The history of semiotics: Continuities, discontinuities and ruptures

Alexandros Ph. Lagopoulos

The object of the present paper is not a specific semiotic system, but the domain of semiotic theories in the strict sense – that is, excluding semiotising approaches, such as phenomenology or the British school of Cultural Studies; thus, my approach is meta-theoretical. Within this framework, the organising principle will be the opposition continuity vs discontinuity. On the basis of this opposition, a theoretical matrix will be constructed with the purpose to allow a deeper theoretical and historical understanding of the nature of the different semiotic currents and the relations between them.
The analysis follows five axes:

  1. The irreconcilable opposition between European Saussurean semiotics and North-American Peircian semiotics. Saussurean semiotics emerged from a scientific field, that of linguistics, while Peircian semiotics attempt to apply directly, and without mediations, a philosophy to a great variety of scientific fields. While Saussurean semiotics limits itself to the domain of culture, Peircian semiotics has the ambition to claim also a part of the positive sciences, namely life sciences, starting with zoosemiotics and ending with biosemiotics.
  2. The continuous development of Saussurean semiotics. For about seven decades, Saussurean ‘classical’, ‘orthodox’ semiotics has evolved through a series of currents. These currents brought a continuous widening, deepening and refinement of the semiotic concepts and classical semiotics had a profound impact on social sciences, the humanities and the arts.
  3. The relation between structuralism and poststructuralism. From the ideological (and rather messianic) viewpoint of poststructuralism, this relation is one of rupture, but from the metatheoretical viewpoint there is a strong thread of continuity (including Lévi-Straussian views), without denying the factor(s) of discontinuity due to German philosophy and the factors discussed below (e).
  4. The influence of Marxism on classical semiotics.

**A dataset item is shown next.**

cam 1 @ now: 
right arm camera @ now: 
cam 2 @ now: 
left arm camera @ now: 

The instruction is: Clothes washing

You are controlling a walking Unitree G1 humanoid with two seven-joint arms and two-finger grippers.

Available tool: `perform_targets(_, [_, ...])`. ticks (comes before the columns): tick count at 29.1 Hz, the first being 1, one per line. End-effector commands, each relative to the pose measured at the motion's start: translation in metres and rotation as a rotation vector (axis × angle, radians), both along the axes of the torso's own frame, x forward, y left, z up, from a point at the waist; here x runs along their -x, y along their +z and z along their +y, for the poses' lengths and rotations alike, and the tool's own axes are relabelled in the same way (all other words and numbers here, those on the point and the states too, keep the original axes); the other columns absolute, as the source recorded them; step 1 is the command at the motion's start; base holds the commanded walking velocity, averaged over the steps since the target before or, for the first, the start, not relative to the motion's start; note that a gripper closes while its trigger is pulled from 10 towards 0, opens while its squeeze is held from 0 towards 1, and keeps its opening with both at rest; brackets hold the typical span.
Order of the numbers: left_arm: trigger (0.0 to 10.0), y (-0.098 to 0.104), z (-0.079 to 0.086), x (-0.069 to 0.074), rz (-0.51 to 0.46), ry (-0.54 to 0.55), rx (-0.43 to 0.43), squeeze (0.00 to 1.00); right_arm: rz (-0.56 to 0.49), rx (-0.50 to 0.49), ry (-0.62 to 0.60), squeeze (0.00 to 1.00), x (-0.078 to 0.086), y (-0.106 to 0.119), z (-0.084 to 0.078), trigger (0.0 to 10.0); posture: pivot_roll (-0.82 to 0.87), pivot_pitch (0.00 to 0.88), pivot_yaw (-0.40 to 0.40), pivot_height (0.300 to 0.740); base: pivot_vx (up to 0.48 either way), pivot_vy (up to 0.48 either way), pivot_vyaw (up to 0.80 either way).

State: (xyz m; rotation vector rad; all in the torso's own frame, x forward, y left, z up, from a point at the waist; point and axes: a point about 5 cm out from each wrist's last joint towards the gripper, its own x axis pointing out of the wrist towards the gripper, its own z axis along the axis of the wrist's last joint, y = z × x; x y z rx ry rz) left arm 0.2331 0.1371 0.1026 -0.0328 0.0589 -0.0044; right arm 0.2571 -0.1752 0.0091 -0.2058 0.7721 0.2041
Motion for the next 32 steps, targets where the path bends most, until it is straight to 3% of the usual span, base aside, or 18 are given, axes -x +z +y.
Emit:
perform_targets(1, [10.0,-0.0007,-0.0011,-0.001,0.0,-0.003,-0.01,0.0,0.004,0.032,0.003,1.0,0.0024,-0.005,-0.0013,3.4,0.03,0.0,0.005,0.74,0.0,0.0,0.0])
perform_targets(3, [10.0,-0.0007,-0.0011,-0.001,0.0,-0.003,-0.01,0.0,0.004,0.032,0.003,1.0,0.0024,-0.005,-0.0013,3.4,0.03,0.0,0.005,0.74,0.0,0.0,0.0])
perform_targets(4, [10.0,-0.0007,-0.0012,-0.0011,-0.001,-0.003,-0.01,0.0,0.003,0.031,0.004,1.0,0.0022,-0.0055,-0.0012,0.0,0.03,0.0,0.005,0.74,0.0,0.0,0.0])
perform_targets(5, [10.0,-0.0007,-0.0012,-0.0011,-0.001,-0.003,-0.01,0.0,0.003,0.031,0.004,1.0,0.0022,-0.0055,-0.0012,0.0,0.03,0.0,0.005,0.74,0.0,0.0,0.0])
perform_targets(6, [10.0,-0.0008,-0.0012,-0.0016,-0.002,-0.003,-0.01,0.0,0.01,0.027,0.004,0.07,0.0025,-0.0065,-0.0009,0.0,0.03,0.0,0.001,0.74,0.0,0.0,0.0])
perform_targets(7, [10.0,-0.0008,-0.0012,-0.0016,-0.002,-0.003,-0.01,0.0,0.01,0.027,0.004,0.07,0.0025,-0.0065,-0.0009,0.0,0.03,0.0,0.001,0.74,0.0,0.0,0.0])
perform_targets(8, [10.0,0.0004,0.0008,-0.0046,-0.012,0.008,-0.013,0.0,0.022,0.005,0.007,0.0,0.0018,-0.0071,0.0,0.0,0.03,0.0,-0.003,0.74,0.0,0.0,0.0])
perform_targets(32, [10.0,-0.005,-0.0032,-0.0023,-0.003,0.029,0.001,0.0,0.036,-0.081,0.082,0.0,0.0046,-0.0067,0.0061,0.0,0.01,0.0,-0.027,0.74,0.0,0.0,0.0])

It is a notable fact that the majority of classical semioticians, due to the positivist and formalist nature of semiotics, are ignorant of, not to say inimical to, Marxism. This is why I feel it important to make reference to the influence of Marxism on semiotics.
  5. The influence of Marxism on poststructuralism. Poststructuralism started emerging just a few years before May ’68, but this uprising had a decisive impact on its formation. The active forces in the streets of Paris were, on the one hand, the Situationists and the Surrealists, and on the other the psychoanalysts, who proved to be a kindred movement. Most of the leading poststructuralist figures were affiliated to the official or radical Left.
  6. The relation between poststructuralism and postmodernism. Postmodernism as a theory followed poststructuralism, both in the historical and the theoretical sense, but as a concrete phenomenon it predates it, since it first appeared as an artistic reaction against high modernism in the U.S. of the sixties. Theoretical postmodernism emerged from the encounter of French poststructuralism with this local American postmodernism. The merging of the two traditions inescapably led to misunderstandings.

The paper will close with a typological matrix, displaying the classification of the semiotic currents in respect to the theoretical matrix above, some brief thoughts about the diffusion of the main semiotic currents and a proposal for what I believe to be a fertile future orientation for semiotics.